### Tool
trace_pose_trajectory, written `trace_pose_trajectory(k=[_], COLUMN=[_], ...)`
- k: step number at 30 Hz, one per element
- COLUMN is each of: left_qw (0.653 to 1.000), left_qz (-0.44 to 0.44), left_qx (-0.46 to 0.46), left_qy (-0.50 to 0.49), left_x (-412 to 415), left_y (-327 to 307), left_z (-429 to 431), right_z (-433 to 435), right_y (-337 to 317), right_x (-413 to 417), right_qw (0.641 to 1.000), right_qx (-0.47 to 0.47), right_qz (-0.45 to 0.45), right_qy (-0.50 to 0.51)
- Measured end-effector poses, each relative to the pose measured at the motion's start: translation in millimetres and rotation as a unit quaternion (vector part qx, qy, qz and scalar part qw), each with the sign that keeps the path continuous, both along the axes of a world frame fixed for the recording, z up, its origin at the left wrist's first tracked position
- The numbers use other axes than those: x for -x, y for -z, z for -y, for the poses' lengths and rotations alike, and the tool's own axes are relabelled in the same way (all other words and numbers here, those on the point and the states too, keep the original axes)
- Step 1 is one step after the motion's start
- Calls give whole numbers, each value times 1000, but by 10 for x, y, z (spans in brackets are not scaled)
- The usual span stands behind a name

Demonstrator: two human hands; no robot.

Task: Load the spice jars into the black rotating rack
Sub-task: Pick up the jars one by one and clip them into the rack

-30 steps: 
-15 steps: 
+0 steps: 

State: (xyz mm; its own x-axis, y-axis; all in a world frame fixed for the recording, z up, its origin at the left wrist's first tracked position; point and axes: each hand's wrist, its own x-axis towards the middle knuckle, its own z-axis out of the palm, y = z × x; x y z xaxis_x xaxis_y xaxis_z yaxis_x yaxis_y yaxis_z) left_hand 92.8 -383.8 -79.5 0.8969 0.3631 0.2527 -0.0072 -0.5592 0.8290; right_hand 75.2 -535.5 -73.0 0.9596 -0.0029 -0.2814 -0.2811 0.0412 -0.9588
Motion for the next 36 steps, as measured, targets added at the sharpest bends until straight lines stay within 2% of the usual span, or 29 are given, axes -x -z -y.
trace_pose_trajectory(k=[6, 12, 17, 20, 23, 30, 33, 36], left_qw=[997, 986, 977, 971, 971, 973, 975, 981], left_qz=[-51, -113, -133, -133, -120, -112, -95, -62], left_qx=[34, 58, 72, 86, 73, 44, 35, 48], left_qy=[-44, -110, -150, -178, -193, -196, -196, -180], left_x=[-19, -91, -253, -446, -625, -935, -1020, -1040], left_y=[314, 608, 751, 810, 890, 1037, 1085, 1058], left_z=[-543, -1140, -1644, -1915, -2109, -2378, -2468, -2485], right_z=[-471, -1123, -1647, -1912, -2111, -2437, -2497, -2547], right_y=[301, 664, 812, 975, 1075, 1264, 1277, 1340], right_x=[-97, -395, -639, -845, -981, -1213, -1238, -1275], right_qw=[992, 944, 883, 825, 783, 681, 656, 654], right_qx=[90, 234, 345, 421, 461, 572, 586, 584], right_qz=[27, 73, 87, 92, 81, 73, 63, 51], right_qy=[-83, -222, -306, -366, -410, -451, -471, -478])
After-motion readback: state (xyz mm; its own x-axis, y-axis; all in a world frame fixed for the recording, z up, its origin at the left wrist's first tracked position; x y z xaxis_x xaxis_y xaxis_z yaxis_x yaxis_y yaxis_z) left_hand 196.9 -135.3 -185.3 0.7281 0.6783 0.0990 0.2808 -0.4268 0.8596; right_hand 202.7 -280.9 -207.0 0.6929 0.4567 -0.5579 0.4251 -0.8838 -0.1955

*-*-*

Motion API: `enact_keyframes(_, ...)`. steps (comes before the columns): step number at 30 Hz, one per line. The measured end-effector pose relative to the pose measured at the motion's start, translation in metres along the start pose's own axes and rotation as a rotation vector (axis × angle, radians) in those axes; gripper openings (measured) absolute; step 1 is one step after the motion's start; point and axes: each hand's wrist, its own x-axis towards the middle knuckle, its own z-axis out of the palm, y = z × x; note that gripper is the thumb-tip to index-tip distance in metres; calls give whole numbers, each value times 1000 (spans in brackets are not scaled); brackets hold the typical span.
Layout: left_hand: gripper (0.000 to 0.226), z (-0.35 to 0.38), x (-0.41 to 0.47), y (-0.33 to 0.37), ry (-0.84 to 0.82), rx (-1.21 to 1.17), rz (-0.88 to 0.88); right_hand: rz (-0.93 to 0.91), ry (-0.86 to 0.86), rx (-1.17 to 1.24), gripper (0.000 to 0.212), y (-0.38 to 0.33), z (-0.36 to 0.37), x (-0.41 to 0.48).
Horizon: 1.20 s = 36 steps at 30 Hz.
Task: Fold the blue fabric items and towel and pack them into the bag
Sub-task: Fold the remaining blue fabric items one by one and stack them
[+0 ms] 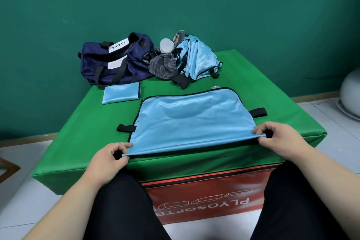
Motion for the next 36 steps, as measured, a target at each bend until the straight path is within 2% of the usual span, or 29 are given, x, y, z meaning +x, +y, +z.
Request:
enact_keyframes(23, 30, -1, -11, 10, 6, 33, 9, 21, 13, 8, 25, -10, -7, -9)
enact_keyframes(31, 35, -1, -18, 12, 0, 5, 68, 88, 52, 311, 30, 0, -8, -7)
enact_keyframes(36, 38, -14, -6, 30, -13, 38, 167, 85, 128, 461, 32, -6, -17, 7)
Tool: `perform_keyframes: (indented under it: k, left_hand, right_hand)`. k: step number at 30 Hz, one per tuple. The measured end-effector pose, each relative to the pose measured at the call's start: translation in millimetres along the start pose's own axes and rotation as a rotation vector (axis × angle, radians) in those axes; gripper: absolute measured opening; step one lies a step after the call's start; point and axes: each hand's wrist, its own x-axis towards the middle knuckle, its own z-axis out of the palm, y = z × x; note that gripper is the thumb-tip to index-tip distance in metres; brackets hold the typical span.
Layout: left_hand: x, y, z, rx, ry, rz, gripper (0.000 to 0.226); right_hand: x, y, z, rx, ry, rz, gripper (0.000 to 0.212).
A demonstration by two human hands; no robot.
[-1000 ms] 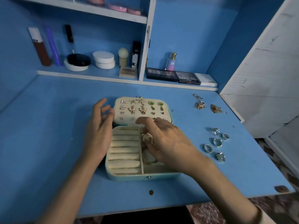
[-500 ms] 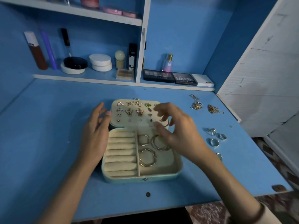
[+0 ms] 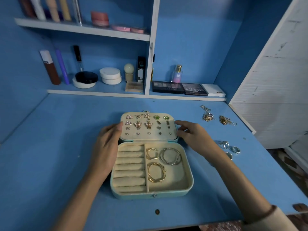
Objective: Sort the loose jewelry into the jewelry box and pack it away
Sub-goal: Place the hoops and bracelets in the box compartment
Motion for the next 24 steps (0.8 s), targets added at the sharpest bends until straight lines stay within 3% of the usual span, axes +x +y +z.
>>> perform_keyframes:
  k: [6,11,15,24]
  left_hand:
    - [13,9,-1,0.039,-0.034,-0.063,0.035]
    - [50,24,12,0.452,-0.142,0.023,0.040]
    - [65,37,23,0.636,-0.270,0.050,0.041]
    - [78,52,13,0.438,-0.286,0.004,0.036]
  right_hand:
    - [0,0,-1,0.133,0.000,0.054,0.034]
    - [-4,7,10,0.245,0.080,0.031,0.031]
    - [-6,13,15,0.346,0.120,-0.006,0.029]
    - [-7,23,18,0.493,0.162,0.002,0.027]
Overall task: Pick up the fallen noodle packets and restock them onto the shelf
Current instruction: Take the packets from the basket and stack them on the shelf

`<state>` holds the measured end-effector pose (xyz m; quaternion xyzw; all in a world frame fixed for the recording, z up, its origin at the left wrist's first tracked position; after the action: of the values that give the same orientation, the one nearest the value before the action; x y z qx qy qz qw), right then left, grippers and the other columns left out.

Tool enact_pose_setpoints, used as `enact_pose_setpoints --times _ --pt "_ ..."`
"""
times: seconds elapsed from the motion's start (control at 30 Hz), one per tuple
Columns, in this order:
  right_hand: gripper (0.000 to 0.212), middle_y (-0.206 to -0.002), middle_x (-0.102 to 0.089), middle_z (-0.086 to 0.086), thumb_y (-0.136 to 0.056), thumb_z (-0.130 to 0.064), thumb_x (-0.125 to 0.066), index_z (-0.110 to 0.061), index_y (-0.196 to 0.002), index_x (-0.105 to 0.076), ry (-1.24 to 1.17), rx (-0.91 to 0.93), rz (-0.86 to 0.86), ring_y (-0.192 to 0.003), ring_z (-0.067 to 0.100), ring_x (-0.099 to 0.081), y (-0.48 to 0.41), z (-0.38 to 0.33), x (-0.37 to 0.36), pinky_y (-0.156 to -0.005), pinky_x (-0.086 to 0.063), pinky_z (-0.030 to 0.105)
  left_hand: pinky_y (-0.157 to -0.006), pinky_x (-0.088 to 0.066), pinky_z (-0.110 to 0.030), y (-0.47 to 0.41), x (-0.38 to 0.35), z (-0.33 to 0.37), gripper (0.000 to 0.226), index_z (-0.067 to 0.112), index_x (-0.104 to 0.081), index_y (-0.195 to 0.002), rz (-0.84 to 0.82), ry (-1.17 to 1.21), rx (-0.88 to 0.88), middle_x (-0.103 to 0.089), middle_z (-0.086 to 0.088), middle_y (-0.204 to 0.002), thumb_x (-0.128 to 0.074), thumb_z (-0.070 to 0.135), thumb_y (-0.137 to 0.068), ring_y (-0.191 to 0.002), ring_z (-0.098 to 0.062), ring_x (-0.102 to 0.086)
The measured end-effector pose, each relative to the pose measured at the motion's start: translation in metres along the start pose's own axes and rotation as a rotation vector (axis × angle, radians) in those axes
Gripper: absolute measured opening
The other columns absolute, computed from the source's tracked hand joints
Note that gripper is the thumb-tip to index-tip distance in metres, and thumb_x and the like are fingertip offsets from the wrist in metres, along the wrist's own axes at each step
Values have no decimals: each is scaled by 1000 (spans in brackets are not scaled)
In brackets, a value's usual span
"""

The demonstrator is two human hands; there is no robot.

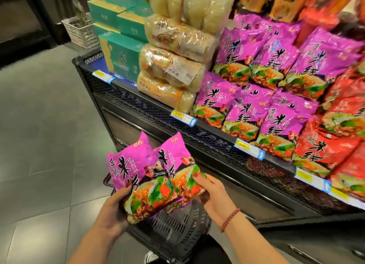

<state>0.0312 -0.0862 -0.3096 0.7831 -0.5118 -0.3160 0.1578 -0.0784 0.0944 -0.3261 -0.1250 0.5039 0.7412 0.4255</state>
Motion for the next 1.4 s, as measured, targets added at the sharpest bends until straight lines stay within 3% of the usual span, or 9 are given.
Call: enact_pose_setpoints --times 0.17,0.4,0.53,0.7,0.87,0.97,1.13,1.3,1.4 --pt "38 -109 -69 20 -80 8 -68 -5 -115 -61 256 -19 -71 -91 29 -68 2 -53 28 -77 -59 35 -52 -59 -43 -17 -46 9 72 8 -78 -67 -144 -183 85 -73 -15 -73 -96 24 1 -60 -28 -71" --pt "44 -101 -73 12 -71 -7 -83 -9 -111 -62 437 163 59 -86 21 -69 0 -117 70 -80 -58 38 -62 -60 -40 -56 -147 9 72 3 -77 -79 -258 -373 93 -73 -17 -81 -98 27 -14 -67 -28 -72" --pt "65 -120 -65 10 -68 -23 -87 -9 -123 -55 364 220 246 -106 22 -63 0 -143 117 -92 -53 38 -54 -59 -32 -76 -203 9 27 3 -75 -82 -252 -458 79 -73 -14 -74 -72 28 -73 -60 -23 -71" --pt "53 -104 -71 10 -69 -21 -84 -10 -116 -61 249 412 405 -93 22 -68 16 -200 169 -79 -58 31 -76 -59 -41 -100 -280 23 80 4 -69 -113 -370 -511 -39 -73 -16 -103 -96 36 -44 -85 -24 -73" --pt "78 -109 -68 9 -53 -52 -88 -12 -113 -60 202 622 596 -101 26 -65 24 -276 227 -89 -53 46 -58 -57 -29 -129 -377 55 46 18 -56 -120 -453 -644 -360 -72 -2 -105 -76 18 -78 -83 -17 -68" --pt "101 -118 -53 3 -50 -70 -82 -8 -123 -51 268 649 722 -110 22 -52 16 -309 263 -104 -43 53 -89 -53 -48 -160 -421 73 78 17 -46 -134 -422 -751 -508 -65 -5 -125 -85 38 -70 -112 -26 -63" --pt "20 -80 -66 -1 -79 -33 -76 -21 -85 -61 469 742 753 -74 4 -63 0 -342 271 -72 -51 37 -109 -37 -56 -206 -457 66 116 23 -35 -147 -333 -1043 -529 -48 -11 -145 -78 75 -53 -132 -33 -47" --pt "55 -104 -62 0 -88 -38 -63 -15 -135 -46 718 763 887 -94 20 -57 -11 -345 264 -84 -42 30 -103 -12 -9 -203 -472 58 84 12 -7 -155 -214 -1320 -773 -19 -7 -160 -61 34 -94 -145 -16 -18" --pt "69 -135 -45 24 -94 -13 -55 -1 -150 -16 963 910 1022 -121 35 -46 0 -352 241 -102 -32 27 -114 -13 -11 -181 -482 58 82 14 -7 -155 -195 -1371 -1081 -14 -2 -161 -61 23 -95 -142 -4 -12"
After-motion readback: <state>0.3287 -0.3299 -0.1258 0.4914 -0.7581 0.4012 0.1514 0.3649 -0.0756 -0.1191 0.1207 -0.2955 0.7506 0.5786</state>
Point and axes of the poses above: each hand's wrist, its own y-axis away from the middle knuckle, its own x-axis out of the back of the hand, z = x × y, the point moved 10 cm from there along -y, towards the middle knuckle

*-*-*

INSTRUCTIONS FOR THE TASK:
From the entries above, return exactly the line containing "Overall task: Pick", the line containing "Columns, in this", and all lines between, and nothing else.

RESULT:
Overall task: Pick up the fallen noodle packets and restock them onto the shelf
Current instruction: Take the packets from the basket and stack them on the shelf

`<state>` holds the measured end-effector pose (xyz m; quaternion xyzw; all in a world frame fixed for the recording, z up, its origin at the left wrist's first tracked position; after the action: of the values that give the same orientation, the one nearest the value before the action; x y z qx qy qz qw), right then left, grippers and the other columns left out.

Tool enact_pose_setpoints, used as `enact_pose_setpoints --times _ --pt "_ ..."`
"""
times: seconds elapsed from the motion's start (control at 30 Hz), one per tuple
Columns, in this order:

A complete answer has now been given to the exercise.